Almost immediately, Tunggul Wulung attracted numerous followers in the area around Mount Muria in central Java. At the heart of his message was a vision for creating independent Christian communities, clearly separated from the dominant Muslim culture, freed from the onerous labor obligations imposed by the Dutch government on Javanese peasants, and committed to preserving Javanese culture, language and folkways. In a jungle clearing in Bondo (Jepara), Tunggul Wulung helped establish the first of these Christian settlements, which he hoped would embody the virtues of the kingdom of the Just King.

When Jansz and Tunggul Wulung first met in 1854, the exchange did not go well. Jansz thought Tunggul Wulung’s beliefs were too syncretistic—an eclectic blend of Islam, Buddhism, Javanese mysticism and Christianity that lacked sufficient theological clarity. Tunggul Wulung, in turn, regarded Jansz as a proud Westerner who was too enmeshed in Dutch culture for the two to work together.

Yet both continued in their missionary efforts. Between 1853 and 1875, Tunggul Wulung traveled as an evangelist throughout all of Java. When he died in February 1885, he left behind at least four large congregations and more than 1,000 members. In the meantime, Jansz came to recognize the strength of the settlement model for church planting and spent the rest of his life trying to convince the Dutch mission board of the wisdom of the strategy.

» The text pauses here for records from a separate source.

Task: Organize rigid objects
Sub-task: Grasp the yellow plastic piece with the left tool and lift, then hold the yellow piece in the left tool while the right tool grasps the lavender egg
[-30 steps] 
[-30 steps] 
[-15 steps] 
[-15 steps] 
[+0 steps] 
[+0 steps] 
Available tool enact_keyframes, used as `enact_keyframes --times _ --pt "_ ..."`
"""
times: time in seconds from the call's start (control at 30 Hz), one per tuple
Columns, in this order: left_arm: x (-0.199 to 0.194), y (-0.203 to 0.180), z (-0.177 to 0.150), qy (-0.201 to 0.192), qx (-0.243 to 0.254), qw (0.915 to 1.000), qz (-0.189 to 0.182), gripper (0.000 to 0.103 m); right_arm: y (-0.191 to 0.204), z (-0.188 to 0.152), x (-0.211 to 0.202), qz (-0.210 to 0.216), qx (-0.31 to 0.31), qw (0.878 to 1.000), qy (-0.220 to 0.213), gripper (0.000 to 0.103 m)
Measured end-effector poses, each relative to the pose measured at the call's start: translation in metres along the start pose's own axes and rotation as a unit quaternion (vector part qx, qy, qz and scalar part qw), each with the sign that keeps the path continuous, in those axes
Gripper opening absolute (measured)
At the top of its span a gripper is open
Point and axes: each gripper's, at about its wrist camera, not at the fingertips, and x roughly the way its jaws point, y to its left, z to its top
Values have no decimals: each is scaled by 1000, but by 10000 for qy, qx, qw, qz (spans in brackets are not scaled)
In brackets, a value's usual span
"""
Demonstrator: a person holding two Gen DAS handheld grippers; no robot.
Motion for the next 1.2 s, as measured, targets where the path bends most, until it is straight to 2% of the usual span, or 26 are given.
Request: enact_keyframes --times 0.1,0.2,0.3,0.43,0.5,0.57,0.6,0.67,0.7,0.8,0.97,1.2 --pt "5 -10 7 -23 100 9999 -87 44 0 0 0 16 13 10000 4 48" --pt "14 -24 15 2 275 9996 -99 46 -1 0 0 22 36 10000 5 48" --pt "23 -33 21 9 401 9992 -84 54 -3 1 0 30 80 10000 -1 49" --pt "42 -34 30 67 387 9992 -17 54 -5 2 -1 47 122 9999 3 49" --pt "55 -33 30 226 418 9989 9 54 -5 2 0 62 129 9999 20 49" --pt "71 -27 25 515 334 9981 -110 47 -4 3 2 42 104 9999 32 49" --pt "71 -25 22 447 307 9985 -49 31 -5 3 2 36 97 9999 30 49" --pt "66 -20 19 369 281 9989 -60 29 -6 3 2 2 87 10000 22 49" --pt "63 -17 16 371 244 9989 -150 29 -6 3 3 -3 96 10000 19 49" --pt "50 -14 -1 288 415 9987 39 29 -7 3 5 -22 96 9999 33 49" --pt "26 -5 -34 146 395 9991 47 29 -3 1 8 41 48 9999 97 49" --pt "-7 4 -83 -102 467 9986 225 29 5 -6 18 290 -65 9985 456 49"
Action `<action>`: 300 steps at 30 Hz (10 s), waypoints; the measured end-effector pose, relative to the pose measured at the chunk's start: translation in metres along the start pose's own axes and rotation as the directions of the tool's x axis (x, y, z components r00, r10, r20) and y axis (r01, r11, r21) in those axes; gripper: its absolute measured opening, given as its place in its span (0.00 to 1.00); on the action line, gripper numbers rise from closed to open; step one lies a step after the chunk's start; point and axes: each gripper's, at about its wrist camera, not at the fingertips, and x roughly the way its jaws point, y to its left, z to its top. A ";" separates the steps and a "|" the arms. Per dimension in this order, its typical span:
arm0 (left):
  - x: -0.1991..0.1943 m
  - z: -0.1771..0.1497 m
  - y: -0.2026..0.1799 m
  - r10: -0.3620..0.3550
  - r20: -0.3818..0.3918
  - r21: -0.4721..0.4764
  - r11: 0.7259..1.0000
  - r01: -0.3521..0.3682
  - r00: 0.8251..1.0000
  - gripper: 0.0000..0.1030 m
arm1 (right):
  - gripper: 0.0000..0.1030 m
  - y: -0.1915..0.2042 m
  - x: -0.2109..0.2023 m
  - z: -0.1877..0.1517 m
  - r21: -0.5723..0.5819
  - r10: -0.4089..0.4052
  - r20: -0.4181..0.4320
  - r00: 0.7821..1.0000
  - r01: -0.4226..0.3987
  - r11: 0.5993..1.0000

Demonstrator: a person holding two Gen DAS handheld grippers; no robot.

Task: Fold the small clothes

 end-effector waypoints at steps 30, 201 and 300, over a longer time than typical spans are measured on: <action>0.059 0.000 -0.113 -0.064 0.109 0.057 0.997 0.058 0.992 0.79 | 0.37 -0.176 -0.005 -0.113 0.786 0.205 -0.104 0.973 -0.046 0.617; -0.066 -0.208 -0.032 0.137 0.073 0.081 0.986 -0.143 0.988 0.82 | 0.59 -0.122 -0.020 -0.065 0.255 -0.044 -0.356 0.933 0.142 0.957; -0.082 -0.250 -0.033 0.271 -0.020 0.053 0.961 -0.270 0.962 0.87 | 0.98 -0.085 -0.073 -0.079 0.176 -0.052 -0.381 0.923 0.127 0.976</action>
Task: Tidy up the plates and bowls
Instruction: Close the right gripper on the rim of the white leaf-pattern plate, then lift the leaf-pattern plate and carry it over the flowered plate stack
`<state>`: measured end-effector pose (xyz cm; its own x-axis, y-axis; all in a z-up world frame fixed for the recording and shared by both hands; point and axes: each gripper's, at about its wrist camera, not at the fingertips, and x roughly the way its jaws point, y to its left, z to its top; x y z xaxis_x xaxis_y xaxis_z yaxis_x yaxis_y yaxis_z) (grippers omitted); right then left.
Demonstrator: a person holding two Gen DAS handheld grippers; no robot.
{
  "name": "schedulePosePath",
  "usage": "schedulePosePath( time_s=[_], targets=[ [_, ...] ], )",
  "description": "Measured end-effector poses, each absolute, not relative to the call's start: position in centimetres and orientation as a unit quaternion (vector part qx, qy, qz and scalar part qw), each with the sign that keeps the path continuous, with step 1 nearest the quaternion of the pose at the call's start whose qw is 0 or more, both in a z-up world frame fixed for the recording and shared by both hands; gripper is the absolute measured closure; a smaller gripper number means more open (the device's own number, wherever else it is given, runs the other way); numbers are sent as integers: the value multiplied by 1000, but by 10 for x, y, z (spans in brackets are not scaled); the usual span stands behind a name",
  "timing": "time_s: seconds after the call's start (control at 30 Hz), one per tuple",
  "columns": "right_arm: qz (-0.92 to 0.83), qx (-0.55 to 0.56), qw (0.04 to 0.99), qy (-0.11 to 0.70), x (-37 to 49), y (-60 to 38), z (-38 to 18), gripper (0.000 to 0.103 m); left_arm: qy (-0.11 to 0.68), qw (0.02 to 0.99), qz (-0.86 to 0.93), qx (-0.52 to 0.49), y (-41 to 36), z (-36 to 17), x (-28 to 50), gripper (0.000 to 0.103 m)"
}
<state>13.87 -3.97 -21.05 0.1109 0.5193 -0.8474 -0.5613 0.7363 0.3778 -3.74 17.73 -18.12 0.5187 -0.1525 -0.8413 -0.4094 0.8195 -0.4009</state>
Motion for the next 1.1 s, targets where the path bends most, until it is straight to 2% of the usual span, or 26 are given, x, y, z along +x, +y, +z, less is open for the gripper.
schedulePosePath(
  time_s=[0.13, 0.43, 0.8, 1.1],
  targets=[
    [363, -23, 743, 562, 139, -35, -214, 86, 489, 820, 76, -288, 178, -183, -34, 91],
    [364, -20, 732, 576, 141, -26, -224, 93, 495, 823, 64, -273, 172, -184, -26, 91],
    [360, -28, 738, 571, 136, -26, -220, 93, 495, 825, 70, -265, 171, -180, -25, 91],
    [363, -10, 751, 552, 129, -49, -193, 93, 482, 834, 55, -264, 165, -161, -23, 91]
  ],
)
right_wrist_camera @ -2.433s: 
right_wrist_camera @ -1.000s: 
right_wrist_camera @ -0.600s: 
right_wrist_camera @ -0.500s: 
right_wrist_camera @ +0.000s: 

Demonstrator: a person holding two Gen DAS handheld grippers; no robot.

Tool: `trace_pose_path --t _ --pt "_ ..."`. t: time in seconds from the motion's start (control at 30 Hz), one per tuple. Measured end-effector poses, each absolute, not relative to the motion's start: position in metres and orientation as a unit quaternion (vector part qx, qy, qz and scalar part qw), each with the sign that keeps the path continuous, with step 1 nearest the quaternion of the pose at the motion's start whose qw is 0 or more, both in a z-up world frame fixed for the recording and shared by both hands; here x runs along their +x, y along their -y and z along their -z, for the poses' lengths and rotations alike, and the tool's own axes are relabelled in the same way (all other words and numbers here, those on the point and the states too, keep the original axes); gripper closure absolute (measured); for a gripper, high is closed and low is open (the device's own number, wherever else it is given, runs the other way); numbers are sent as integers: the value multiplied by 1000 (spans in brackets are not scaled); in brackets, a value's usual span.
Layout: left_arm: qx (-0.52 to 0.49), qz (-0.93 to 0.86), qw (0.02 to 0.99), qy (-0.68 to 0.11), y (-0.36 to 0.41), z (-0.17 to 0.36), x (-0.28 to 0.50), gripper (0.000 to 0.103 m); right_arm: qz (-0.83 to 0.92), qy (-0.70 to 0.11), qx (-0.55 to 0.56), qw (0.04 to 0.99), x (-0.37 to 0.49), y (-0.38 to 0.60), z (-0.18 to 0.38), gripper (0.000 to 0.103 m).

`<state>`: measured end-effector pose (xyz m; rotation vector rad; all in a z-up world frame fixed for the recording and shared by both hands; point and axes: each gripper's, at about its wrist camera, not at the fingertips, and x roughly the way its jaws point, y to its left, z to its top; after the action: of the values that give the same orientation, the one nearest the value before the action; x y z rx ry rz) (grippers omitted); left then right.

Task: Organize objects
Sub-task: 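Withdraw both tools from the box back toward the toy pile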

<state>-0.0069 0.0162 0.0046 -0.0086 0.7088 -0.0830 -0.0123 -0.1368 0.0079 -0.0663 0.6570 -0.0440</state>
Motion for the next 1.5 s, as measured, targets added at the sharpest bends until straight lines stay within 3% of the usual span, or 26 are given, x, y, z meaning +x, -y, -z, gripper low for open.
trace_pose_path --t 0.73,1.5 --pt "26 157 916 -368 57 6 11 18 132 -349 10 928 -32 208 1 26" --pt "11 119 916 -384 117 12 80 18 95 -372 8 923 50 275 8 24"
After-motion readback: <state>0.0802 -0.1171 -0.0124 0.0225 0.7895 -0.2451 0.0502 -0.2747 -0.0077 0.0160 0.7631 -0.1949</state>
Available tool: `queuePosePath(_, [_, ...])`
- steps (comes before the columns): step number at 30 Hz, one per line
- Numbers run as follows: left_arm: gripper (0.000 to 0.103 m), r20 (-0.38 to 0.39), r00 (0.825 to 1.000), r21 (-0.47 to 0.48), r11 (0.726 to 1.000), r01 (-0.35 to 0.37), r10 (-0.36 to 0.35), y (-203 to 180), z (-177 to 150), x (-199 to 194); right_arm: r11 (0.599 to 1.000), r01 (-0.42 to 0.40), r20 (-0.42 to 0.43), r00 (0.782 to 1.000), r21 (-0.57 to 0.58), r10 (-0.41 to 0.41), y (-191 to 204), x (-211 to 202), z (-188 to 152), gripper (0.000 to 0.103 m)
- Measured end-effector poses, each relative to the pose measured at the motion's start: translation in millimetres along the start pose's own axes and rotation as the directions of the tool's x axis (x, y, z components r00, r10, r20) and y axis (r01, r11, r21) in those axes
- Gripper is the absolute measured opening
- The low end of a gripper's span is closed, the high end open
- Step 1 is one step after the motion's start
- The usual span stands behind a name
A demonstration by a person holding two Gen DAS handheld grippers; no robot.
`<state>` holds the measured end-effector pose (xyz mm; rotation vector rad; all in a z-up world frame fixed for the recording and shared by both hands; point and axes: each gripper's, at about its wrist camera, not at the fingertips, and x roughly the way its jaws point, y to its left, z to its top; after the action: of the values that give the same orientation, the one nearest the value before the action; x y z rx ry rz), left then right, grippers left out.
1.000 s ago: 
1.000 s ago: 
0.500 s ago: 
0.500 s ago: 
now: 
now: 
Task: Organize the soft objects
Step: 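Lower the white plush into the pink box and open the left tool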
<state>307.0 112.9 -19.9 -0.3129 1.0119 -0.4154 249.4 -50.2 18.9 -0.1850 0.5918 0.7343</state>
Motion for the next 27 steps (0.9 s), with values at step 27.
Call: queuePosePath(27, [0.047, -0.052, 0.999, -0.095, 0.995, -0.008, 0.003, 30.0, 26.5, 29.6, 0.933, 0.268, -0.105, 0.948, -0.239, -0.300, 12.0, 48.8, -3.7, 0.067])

The congregations founded by Tunggul Wulung and those established by Pieter Jansz were both important foundations for the Muria Javanese Mennonite Church, a staunchly indigenous church that today numbers some 40,000 baptized members. Soehadiweko Djojodihardjo, one of the most influential 20th-century leaders of the GITJ and an active participant in Mennonite World Conference, openly acknowledged his spiritual debts to Ibrahim Tunggul Wulung.

In May 2010, the GITJ marked the 70th anniversary of its formation as a synod with the publication of The Way of the Gospel in the World of Java, a history of the GITJ written by Sigit Heru Sukoco and Lawrence Yoder. By reframing the origins of the GITJ in a context larger than the arrival of Western missionaries the book—still awaiting publication in English—is a model for future historians. Before Pieter Jansz there was Tunggul Wulung.